This morning they took the cast off, and the doctor changed my dressing. I felt brave enough to peek at my wound for the first time, and what I saw didn't make me feel too good. The doctor said the wound is clean and there should be no problem when I got to surgery. What the doctor is most concerned with now is the possible blood clot in my chest. I have been taking pills and getting shots in the stomach to "thin my blood," besides getting streptomycin shots in my cheeks (smile again) to keep the wound sterile. The wound doesn't give me any more pain, but I get a tremendous shock of pain at the sole of my foot and toes. The doctor said it is caused by the damaged nerve tissue and there is nothing they can give me to relieve it So all I do is just scream-day and night. Everyone in the ward knows about it because I yell at the top of my lungs to relieve, the pressure. Don't worry, just "scream and bear it (smile).
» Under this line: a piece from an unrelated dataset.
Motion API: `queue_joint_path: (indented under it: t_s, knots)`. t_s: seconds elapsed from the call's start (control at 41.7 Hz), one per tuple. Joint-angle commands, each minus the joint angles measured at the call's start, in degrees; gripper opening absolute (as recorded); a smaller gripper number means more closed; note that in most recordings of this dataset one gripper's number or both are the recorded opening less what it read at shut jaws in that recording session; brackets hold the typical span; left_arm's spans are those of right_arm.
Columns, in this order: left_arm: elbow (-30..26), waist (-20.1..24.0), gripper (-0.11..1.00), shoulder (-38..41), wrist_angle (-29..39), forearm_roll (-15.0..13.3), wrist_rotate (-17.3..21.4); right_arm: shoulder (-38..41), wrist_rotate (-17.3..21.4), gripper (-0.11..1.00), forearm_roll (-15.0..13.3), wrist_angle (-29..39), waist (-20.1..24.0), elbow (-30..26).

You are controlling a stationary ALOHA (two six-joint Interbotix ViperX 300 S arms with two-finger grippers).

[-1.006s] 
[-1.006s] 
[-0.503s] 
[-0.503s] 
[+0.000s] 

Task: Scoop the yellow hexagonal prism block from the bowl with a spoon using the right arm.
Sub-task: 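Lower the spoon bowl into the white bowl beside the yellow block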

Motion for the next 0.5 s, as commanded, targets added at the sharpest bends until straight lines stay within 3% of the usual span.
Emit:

Every other day a nurse comes around for physical therapy. I get a little exercise for my toes. It is difficult for me to move them. But with great effort I can manage to wiggle them a wee bit, and this is all she asks of me.

I haven't received any back mail yet, so I haven't received the pictures. Those pictures of Uncle Jimmy and the family were nice. Say, that was a cute little tree you had at Christmas.

I don't know what will happen to my personal things. Imagine they will ship them to me some way.

I suspect there's a letter from Richard on the way. I don't think it will be a disgrace [for him] to go to jail for something he truly believes in. I wrote a letter to his company commander requesting that his status be changed to a noncombatant, and I hope it did some good.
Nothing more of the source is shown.